─── Data provided ───

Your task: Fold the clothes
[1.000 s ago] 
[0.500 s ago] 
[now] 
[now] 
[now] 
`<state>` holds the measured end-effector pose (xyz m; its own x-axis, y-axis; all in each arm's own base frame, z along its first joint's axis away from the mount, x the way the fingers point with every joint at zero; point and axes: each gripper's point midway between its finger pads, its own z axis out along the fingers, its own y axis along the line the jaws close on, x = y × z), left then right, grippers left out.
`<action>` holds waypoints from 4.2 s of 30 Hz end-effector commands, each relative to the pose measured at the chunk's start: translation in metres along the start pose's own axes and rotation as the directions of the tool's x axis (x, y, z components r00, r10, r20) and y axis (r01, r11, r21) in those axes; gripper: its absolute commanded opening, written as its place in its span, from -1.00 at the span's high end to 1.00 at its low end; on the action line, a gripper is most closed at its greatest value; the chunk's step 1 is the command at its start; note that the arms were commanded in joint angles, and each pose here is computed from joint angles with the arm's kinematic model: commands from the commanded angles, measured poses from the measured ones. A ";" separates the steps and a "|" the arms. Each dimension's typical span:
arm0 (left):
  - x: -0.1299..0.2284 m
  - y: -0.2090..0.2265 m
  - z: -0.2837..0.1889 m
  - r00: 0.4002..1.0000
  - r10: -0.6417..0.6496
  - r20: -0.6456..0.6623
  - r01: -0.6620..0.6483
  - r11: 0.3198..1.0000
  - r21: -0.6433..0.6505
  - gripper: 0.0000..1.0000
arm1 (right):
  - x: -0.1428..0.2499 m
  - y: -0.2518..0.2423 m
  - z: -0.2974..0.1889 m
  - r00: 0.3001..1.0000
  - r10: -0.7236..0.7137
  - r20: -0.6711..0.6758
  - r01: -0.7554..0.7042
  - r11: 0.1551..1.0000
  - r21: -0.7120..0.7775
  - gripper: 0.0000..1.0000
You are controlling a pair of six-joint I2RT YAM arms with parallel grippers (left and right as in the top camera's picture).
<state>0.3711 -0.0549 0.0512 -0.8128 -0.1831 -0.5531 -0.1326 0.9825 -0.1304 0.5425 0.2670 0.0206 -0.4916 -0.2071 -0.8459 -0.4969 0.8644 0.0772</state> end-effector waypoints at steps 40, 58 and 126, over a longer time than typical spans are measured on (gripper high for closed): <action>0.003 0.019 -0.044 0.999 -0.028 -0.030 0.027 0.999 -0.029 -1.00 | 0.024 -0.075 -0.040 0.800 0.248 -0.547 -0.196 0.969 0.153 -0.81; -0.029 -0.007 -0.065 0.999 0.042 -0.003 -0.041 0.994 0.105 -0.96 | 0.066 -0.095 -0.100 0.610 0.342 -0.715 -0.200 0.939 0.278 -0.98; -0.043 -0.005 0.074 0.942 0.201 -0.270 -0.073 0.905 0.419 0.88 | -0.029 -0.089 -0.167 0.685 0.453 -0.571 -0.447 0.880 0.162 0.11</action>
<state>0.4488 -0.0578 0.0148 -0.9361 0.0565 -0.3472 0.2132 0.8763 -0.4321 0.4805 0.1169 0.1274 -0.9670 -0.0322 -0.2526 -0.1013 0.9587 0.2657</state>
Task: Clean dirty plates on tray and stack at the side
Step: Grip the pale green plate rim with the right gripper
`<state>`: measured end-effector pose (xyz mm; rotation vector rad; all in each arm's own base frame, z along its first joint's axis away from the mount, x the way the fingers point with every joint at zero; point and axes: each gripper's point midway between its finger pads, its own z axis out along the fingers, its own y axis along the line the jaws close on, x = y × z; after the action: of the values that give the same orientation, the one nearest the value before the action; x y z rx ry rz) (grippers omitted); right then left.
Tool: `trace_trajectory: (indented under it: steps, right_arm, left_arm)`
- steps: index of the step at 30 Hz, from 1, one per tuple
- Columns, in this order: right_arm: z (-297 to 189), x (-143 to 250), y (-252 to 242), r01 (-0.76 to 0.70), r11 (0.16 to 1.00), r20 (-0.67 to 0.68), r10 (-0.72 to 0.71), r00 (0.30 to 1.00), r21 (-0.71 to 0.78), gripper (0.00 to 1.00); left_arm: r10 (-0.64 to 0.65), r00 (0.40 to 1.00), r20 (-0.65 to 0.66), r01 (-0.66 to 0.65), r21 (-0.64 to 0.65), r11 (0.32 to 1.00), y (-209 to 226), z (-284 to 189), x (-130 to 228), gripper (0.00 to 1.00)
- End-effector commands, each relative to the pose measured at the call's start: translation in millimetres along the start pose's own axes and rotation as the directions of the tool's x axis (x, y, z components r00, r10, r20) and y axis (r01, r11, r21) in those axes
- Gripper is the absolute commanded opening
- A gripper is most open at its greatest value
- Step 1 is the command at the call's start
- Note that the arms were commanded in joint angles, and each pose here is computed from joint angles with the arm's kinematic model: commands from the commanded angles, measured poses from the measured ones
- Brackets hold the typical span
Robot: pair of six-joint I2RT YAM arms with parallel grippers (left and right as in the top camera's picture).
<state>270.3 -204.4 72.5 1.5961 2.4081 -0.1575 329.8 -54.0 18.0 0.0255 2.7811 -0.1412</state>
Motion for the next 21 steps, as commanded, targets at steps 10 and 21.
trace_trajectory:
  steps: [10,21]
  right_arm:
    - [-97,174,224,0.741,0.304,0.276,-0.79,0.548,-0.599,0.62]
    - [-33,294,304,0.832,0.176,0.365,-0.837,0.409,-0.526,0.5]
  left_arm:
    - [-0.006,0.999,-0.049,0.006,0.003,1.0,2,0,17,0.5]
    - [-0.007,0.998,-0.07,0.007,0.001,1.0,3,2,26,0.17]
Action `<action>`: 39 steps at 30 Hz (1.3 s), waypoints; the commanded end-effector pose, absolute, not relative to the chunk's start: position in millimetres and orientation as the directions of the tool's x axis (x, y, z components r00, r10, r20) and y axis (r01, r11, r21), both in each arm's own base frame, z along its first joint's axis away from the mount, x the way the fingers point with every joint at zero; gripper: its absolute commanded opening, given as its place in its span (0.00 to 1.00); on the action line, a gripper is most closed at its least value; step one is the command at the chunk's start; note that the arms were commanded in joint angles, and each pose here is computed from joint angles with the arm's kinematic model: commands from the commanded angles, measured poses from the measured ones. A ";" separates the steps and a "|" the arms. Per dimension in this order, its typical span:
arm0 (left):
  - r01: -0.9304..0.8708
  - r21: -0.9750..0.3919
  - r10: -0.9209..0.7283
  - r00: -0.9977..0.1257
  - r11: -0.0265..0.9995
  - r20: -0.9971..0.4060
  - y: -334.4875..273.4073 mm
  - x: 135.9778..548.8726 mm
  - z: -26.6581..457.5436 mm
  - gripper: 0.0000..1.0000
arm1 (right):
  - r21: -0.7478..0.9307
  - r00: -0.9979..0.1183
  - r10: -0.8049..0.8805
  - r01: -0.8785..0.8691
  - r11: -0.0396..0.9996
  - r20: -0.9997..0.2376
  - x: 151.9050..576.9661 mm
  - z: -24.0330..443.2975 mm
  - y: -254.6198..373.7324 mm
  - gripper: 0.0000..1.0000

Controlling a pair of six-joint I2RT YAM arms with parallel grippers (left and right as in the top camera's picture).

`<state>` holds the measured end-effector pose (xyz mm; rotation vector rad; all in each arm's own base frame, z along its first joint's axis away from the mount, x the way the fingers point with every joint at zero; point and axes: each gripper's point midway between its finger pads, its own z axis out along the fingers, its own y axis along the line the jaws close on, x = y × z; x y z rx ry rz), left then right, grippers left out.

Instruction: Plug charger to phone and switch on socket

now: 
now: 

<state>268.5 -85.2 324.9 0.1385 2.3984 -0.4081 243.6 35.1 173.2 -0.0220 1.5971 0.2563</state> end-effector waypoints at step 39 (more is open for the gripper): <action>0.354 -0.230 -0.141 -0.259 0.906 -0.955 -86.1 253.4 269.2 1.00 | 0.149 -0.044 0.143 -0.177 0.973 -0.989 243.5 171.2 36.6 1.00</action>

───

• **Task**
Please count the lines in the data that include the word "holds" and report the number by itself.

• **Answer to this exercise**
3